• [Your objective] Only the lines with "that" in them need to be copied from the listing.

• [The data]
== Segment start ==

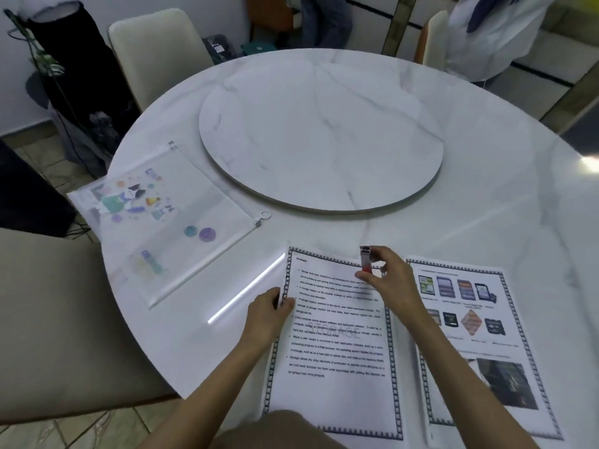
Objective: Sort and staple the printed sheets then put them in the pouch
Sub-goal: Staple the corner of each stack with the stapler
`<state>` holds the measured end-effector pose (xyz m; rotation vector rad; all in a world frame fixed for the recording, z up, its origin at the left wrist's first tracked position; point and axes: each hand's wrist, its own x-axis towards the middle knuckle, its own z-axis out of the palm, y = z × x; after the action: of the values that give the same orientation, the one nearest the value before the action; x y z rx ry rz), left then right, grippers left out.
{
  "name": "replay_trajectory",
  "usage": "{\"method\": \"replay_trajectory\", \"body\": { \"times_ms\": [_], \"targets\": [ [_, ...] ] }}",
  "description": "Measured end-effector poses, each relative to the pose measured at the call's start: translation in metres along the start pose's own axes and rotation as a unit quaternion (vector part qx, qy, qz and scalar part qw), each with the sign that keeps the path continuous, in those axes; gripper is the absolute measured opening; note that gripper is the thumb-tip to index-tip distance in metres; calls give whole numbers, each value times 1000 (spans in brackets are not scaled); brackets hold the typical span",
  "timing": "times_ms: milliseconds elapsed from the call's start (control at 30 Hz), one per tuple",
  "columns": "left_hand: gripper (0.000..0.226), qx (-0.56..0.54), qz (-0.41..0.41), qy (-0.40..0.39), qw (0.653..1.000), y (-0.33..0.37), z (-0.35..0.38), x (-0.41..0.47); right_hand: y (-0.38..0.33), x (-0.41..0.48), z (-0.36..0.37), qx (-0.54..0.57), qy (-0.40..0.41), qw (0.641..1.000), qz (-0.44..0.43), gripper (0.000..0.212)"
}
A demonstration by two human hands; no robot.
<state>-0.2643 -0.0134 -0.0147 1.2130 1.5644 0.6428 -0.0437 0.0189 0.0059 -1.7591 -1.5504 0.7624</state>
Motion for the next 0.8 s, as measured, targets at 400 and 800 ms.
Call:
{"method": "replay_trajectory", "body": {
  "times_ms": [400, 800],
  "targets": [
    [15, 37, 7, 102, 994, 13, 22, -2, 85, -36, -103, -156, 34, 986, 40, 45],
    [32, 29, -44, 226, 973, 19, 44, -3, 172, -29, -207, -222, 97, 960, 143, 37]
  ]
}}
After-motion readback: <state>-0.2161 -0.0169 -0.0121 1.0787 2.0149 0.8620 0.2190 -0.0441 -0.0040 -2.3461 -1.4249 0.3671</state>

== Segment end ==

• [Response below]
`<state>` holds the measured end-effector pose (xyz m; rotation vector rad; all in a world frame fixed for the recording, z up, its origin at the left wrist's first tracked position; point and axes: each hand's wrist, its own x-axis towards the middle knuckle, its own z-axis out of the palm, y = z × x; after the action: of the values that give the same orientation, the one nearest the value before the action; x y z rx ry rz), left then right, grippers left out.
  "description": "Measured end-effector poses, each relative to the pose measured at the call's start: translation in metres along the start pose's own axes and rotation as a unit quaternion (vector part qx, qy, qz and scalar part qw), each with the sign that keeps the path continuous, in those axes; gripper is the absolute measured opening; note that gripper is the thumb-tip to index-tip distance in metres; calls give whole numbers, each value times 1000 (spans in brackets are not scaled); brackets hold the typical span",

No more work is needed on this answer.